** Problem description **
Report every line of the records that includes the word "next".

═══ Dataset content

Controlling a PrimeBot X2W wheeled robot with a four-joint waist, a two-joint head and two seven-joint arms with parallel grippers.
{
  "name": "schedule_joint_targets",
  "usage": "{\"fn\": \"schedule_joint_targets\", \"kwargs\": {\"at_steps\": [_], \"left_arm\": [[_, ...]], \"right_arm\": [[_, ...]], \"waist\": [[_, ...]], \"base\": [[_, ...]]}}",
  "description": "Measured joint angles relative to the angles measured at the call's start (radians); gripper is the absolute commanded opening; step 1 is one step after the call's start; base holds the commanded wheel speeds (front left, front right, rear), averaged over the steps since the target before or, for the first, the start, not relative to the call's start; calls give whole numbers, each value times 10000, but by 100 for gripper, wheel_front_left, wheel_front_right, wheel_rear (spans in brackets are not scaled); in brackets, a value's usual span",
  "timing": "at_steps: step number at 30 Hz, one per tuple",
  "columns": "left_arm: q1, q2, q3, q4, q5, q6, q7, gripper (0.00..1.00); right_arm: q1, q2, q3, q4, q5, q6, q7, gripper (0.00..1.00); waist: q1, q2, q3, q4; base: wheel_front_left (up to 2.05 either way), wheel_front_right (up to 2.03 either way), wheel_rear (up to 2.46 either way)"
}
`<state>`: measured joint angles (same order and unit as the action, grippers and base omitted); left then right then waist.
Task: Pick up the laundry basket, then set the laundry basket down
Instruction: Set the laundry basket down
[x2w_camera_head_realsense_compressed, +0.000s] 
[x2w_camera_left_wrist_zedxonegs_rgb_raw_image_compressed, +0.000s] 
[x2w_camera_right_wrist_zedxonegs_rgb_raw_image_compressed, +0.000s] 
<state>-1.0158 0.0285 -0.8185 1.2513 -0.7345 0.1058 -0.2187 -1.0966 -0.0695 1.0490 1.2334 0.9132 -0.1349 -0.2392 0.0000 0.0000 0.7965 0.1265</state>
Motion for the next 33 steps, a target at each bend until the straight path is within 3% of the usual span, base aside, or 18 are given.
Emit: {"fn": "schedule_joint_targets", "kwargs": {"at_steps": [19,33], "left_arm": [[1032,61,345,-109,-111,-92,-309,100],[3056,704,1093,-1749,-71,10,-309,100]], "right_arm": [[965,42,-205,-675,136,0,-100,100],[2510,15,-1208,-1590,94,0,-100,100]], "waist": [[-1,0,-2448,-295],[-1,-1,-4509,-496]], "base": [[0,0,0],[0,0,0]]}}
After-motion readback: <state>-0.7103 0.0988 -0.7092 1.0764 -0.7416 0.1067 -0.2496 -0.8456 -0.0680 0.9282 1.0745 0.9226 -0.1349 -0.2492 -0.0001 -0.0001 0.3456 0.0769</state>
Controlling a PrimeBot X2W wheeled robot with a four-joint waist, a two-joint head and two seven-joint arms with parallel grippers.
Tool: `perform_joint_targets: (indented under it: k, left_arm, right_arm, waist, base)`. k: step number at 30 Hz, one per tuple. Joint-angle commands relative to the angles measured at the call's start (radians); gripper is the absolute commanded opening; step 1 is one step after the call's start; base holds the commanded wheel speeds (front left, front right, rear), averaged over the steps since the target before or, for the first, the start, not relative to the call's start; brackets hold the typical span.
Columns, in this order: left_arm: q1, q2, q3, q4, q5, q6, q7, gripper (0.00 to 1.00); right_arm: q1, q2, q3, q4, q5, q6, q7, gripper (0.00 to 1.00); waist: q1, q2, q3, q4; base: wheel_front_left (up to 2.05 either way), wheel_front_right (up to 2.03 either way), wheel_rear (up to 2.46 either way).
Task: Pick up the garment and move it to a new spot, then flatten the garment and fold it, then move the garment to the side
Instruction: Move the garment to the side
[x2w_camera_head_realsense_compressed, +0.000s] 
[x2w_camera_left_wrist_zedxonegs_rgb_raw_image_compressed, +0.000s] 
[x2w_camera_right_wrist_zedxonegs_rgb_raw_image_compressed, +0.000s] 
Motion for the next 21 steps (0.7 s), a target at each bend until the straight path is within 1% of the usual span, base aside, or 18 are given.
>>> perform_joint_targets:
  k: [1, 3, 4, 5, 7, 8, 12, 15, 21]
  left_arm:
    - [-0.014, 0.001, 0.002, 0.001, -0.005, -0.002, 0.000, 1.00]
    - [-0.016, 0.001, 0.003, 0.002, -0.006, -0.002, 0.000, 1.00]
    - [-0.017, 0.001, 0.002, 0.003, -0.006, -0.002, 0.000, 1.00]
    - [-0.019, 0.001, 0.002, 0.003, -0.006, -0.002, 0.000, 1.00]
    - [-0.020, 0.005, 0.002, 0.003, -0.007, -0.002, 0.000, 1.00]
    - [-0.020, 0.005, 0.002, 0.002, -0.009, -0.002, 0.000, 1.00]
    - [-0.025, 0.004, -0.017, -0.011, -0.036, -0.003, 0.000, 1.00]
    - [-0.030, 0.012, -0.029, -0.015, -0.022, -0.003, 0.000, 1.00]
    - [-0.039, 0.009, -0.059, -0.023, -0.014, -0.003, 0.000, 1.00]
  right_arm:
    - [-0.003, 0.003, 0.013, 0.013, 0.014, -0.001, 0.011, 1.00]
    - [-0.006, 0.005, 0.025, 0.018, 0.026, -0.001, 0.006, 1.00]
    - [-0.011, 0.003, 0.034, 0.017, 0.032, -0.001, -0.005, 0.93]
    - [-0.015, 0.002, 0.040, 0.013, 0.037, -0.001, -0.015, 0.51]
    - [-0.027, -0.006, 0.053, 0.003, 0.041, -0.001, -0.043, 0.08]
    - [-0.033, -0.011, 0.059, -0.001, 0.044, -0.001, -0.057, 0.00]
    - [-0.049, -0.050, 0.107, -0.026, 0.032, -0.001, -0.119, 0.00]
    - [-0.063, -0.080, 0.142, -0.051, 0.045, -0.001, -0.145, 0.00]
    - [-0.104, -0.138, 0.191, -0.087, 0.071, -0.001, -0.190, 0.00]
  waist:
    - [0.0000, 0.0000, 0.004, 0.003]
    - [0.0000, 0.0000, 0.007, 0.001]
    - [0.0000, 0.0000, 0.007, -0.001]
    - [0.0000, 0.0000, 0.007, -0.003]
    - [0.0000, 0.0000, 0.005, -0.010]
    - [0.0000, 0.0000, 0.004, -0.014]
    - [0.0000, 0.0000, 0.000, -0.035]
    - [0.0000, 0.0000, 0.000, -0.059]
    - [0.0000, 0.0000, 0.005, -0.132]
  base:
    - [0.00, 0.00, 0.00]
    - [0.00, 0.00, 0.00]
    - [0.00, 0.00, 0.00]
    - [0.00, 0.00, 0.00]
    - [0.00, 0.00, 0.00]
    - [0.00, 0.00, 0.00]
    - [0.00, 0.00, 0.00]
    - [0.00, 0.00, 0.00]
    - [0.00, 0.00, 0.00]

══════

** The completed task **
Motion for the next 33 steps, a target at each bend until the straight path is within 3% of the usual span, base aside, or 18 are given.
Motion for the next 21 steps (0.7 s), a target at each bend until the straight path is within 1% of the usual span, base aside, or 18 are given.

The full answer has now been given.